Yes it would. You'd stop me being able to use any of the standard command line tools that use getaddrinfo() to resolve a name to an address. 

> What you can't do, though, is e.g. "ssh eth0.rtr10.example.com" - regardless
> of presence of IPv4 addresses on the host, IPv6 addresses on the host, and
> whether or not the ssh application uses AI_ADDRCONFIG.
> 

You assume I actually want to ssh to the host. All I might want to do is see the link-local address behind the name. Once ssh starts connecting, I'll abort it via Control C, because I've got the information I wanted. I'd more likely use ping or telnet for this purpose, but ssh and anything else that calls getaddrinfo() would do - I have plenty of choices.

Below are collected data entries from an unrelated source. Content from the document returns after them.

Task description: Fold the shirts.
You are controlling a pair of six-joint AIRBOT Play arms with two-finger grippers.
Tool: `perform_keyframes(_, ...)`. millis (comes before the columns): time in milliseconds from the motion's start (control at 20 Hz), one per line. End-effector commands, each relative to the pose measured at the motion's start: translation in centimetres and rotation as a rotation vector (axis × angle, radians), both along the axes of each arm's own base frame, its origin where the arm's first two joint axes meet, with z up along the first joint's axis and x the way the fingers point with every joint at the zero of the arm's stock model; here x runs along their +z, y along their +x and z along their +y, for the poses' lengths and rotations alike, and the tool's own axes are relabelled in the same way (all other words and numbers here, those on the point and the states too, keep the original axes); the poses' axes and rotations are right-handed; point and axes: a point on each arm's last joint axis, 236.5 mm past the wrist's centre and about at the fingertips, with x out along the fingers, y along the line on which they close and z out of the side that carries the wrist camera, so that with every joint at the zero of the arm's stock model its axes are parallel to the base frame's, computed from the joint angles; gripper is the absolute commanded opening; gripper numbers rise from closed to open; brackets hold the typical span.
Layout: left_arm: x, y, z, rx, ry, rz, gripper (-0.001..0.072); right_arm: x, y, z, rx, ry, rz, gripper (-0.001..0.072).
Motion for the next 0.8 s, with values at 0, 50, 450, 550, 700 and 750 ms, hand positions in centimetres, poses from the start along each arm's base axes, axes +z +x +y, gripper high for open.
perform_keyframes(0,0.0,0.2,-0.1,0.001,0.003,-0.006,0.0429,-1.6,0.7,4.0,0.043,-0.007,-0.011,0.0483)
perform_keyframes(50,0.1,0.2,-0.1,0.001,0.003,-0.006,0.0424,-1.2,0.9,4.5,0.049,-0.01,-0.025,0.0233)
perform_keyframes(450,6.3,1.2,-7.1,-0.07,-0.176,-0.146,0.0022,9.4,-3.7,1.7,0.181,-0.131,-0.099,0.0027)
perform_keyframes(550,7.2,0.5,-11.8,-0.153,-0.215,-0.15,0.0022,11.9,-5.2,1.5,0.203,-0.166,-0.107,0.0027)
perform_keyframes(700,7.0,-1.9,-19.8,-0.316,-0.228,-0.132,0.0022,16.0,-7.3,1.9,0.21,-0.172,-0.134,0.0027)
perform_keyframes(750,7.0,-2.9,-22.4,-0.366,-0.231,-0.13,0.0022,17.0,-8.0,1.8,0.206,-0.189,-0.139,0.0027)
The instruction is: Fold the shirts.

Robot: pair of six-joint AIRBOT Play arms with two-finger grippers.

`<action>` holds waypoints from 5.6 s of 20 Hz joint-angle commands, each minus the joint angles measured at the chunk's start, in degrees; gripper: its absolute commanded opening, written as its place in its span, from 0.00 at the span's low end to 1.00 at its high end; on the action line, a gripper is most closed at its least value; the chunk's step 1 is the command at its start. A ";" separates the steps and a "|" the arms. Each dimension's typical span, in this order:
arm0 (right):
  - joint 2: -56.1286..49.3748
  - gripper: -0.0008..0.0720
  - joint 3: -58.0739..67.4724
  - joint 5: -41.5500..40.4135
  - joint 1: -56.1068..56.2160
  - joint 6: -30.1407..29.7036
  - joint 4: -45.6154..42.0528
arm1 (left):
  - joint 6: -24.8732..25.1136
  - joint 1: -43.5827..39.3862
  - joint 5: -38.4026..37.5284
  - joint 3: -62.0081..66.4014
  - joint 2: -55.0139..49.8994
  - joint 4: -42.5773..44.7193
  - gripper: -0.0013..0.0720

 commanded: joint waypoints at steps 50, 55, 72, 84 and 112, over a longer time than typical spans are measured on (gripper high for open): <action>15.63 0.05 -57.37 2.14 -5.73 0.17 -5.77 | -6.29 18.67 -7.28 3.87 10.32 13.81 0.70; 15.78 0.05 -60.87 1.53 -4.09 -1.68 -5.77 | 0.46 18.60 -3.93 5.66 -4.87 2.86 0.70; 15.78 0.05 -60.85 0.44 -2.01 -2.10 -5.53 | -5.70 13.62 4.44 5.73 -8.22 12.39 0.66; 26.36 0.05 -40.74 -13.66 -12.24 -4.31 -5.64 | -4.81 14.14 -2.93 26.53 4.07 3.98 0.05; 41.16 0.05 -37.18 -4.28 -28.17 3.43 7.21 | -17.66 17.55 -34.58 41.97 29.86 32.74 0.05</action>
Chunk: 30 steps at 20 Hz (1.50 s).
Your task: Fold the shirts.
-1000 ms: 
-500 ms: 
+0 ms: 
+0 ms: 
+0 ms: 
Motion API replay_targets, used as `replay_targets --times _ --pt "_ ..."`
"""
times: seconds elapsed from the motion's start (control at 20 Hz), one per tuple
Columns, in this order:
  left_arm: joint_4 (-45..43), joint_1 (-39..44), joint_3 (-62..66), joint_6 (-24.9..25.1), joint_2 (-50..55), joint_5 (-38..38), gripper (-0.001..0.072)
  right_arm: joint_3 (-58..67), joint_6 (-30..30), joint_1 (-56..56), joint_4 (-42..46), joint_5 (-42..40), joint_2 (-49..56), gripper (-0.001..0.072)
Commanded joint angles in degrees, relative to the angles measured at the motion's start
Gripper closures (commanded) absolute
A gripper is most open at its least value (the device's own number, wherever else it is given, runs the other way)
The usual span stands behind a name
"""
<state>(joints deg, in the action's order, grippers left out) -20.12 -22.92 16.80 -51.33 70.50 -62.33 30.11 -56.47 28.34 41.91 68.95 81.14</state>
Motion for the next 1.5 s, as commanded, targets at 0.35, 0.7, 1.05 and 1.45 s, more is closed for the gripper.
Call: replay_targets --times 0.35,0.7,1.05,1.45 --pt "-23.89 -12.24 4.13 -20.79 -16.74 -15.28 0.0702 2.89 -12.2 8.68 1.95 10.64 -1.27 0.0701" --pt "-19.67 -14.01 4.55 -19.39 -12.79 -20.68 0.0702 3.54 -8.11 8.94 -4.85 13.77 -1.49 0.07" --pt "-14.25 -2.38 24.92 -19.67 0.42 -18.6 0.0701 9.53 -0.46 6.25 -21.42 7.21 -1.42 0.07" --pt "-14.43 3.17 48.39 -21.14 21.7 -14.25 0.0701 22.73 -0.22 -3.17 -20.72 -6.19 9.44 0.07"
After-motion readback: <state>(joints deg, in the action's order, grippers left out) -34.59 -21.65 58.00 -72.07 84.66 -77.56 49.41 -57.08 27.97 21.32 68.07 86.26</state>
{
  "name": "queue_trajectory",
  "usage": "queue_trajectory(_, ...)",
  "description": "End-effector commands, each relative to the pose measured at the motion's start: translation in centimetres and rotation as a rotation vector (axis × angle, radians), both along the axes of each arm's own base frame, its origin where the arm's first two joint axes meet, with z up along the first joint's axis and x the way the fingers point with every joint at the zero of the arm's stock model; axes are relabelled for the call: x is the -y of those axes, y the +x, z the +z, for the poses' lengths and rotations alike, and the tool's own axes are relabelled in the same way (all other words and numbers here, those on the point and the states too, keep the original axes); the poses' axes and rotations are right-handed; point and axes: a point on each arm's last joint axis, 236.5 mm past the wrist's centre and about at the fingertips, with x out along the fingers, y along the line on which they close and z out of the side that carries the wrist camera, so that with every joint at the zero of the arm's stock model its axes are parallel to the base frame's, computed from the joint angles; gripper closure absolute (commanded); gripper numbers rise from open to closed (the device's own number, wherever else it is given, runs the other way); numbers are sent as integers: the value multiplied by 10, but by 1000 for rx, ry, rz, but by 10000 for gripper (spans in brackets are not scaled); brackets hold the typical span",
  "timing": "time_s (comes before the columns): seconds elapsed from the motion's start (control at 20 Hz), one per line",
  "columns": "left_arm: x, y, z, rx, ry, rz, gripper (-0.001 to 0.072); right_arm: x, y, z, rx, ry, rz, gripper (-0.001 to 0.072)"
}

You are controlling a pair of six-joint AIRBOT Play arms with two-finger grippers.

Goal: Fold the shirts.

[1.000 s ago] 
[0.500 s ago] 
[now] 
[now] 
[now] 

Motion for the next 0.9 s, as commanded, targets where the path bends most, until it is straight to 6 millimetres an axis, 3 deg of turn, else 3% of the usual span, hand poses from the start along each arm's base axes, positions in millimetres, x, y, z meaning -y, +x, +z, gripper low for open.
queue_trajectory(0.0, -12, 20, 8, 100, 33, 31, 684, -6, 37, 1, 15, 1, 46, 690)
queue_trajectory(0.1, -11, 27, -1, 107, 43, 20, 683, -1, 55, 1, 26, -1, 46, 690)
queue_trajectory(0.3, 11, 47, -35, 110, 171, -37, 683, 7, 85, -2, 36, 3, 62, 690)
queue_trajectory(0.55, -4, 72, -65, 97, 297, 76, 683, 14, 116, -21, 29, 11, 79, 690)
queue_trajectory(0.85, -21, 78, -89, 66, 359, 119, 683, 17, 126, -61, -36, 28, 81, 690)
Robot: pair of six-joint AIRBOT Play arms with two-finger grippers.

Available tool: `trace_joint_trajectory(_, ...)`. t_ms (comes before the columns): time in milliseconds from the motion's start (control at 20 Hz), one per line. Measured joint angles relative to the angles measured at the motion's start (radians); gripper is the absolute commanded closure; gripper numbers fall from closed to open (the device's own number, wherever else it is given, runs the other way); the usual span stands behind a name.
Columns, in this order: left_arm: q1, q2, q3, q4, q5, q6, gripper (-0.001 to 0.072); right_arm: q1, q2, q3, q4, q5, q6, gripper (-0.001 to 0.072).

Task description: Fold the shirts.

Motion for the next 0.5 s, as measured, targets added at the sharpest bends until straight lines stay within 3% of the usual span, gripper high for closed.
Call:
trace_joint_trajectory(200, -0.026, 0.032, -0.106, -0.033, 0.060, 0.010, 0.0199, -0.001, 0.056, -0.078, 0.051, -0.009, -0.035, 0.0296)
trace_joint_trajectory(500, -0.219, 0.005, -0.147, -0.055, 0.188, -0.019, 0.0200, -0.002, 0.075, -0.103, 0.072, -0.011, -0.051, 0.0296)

> > The happy eyeball behaviour would be within the DNS backend, hidden from the
> > application behind the getaddrinfo(,AI_ADDRCONFIG) call.
> 
> Well, you can say that this behaviour is already present within
> getaddrinfo(). If called without AI_ADDRCONFIG (or with on a host that has
> the required global addresses configured), it will fire off to queries in
> parallel, wait for replies to come back for both (or either to time out),
> sort the result set according to /etc/gai.conf, and then return the results
> to the caller.
> 

Why can't this behaviour occur all the time, regardless of whether AI_ADDRCONFIG is set or not? 

> The only thing not "Happy" about this is that the timeout is multi-second.
> But it has to be, due to the way that DNS work. I think you can say "options
> timeout:1" in /etc/resolv.conf, but that will make queries that trigger deep
> recursion to randomly fail.
> 
> > > So again, this is not about stopping getaddrinfo() from being used on such
> > > hosts, it's just to stop it from emitting useless and potentially harmful IN
> > > AAAA DNS queries. Nothing else.
> > 
> > How do you know they're useless? How are they harmful?
> 
> They're useless because DNS cannot communicate the interface scope, and
> without the interface scope you cannot communicate with the link-local
> address.
>

As demonstrated, sometimes you don't need the interface scope, for the DNS information still to be useful.
 
> AI_ADDRCONFIG is a heuristic an application can use to request only
> addresses that it is likely useful for communication. Link-local addresses
> found in DNS will simply never be useful in this manner.
> 


You seem to believe your solution is both the only one and the best one. Yet it changes the external behaviour of the AI_ADDRCONFIG flag. As you don't consider the drawbacks I've pointed out to be valid based on your point of view and experience, you think it is fine to burden everybody else with them because they   apparently won't effect you, even though you most likely can't accurately predict the future.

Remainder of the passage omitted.